Wrong date.
Tepat pukul 00:00, aku mulai mengayunkan tanganku. mengetikkan huruf demi huruf, merangkai kata demi kata, hanya untuk bercerita perihal tentangmu. kamu yang selama ini selalu tak pernah kupahami. kamu yang terlalu kuat menghadapi egoku, perlahan melemah. kamu yang terlalu sabar melihat tingkahku, perlahan merapuh. Bahkan, hingga detik ini, aku sama sekali tidak paham, mengapa aku selalu bertingkah seakan-akan kamu akan selalu memujaku. meskipun, walaupun, kapanpun, serta apapun yang terjadi. aku pikir, aku akan tetap menjadi nomor satu di hatimu. sisi aroganku begitu memuncak. hingga aku tidak menyadari perubahan yang perlahan kau tunjukkan kepadaku.

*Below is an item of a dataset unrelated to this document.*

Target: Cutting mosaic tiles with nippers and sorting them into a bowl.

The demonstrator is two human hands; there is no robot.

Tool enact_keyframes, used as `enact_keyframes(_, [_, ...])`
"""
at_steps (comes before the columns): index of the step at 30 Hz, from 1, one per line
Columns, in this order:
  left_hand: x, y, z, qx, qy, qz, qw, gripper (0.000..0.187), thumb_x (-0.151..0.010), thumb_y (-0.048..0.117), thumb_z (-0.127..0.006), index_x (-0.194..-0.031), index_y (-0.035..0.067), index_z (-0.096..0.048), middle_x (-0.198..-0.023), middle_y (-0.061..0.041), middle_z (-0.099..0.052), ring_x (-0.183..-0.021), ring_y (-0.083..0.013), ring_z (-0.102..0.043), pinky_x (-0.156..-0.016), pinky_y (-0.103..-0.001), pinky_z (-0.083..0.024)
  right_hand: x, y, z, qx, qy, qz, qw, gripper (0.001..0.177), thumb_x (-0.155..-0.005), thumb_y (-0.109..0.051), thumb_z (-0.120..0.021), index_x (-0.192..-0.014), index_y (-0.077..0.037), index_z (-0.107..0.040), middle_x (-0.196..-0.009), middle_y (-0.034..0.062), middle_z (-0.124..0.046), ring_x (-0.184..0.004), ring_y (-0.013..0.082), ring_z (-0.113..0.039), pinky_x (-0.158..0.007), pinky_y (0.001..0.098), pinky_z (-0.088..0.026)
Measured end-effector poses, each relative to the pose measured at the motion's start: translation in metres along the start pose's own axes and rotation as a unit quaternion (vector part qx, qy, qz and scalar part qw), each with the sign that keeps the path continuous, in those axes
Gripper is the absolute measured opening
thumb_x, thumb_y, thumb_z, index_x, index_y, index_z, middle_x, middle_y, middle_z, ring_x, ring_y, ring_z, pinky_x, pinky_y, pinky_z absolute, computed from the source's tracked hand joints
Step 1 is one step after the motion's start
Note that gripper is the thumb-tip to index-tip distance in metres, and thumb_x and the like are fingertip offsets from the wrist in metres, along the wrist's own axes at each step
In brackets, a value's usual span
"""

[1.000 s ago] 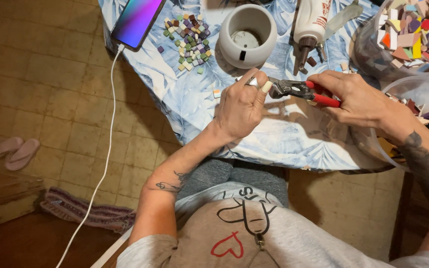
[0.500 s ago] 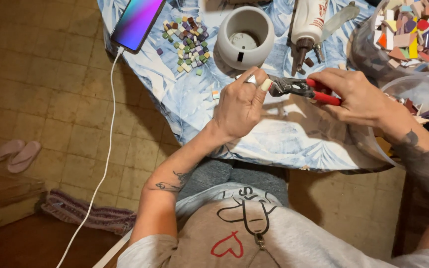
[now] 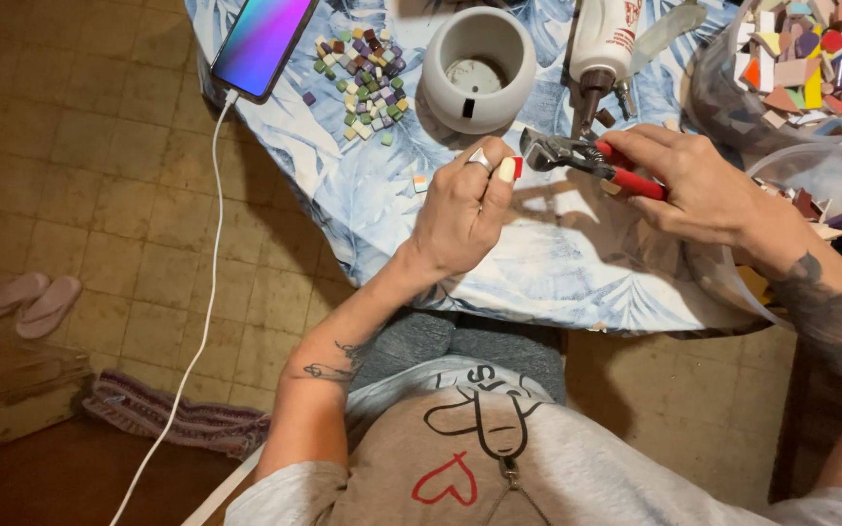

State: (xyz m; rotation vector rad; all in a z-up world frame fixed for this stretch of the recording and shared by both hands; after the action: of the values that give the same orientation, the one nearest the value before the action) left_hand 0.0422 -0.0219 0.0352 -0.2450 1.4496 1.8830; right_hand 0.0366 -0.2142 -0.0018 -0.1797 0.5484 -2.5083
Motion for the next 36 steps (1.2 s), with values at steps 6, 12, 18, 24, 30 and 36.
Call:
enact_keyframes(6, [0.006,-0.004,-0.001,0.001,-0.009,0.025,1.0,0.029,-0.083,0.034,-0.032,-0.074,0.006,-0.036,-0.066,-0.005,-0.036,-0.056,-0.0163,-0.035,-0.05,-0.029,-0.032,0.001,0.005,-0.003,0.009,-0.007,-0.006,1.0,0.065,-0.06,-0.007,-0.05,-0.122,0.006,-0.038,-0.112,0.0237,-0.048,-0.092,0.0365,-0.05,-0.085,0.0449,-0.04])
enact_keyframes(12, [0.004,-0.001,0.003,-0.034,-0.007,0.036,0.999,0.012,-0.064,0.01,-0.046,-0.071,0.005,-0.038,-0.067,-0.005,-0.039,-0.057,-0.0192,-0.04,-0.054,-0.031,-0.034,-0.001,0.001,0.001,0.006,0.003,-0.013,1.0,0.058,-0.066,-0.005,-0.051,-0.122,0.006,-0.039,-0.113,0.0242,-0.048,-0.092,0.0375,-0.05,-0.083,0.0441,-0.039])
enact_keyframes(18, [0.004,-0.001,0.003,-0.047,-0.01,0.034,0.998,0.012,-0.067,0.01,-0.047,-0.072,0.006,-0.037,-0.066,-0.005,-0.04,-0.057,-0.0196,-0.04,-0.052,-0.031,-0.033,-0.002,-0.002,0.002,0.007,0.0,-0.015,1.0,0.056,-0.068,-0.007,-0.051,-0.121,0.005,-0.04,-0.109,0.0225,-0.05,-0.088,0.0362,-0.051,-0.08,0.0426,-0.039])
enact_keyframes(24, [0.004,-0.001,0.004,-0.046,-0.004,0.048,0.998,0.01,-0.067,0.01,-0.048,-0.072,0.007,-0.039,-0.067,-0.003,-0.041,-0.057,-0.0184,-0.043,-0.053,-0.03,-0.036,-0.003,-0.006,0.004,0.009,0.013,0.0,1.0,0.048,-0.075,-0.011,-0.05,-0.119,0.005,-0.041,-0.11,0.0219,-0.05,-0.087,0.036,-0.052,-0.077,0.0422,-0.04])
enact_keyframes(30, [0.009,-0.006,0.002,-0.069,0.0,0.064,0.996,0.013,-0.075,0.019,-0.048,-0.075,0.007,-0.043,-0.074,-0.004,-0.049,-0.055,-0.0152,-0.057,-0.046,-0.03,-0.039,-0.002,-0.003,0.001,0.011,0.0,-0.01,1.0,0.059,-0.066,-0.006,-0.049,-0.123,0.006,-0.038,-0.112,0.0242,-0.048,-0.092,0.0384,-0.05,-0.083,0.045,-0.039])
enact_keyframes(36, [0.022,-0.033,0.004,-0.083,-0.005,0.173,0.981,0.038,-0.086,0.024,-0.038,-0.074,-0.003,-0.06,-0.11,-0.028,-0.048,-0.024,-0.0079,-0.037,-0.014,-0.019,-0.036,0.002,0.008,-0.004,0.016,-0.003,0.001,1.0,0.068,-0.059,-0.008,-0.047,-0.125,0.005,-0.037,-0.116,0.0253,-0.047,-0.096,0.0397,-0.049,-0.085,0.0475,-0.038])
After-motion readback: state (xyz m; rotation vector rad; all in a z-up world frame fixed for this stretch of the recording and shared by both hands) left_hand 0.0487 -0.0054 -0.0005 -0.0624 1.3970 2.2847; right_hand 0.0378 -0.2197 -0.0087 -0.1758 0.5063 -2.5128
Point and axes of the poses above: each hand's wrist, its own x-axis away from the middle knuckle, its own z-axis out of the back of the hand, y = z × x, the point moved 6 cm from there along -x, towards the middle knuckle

Kamu pasti begitu muak menghadapiku. hingga kata itu, yang tak pernah terpikirkan olehku terucap dari mulut mu yang biasa kamu pakai untuk merayuku. Kamu bilang kamu menyerah. Kamu lelah menghadapi tingkah kekanakanku yang selalu membuatmu risih. Kamu lelah menghadapi sikapku yang selalu ingin diperhatikan, tanpa mau memperhatikanmu kembali. Kamu lelah dan kamu menyerah! Dan aku hanya dapat meng'iya'kan dan mempasrahkan hatiku kala itu terjadi.
Jujur. Aku mulai benci perpisahan yang secara tidak langsung kau ungkapkan kepadaku ini. aku benci mendengar kata menyerah dari pecundang sepertimu. Bukankah seharusnya kamu harus lebih banyak bersabar? Bukankah seharusnya kamu harus terus mendambaku meski aku masih saja mengacuhkan setiap detik perhatianmu? Itukan yang selama ini selalu kamu ucapkan kepadaku?
Dasar bodoh! kamu kira, kamu bisa mengelabuiku? kamu kira kamu cukup hebat membohongiku? Harusnya, sejak awal aku tidak mempercayai perkataanmu. Seharusnya, sejak awal aku menentang omong kosongmu itu. Dan ternyata, kamu menang. Aku mulai percaya perkataan manis mu itu, perlahan. Dan, dengan perlahan pula, kamu mulai mengingkari kata-kata yang selalu kamu utarakan kepadaku itu.
Aku tidak habis fikir. orang macam apa dirimu? Hingga begitu mudah mengingkari kata-kata yang kau ikrarkan sendiri. Bukankah kamu tidak punya pendirian? Bukankah seharusnya jika kamu memilih satu, maka akan tetap satu sampai akhir kemudian.
Sungguh, aku tidak lagi mengerti apa yang harus aku lakukan. ketika kamu sudah mulai menyerah menghadapaiku, aku pikir tentang kita akan berakhir begitu saja. Ternyata aku salah. Bekas jejakmu, masih saja terkenang di dalam hati. Meski selalu coba ku ingkari, tetap saja. Bayangmu tidak bisa ku musnahkan begitu saja dalam otakku.
Dan...
Aku mulai merindukan setiap detik kehadiranmu.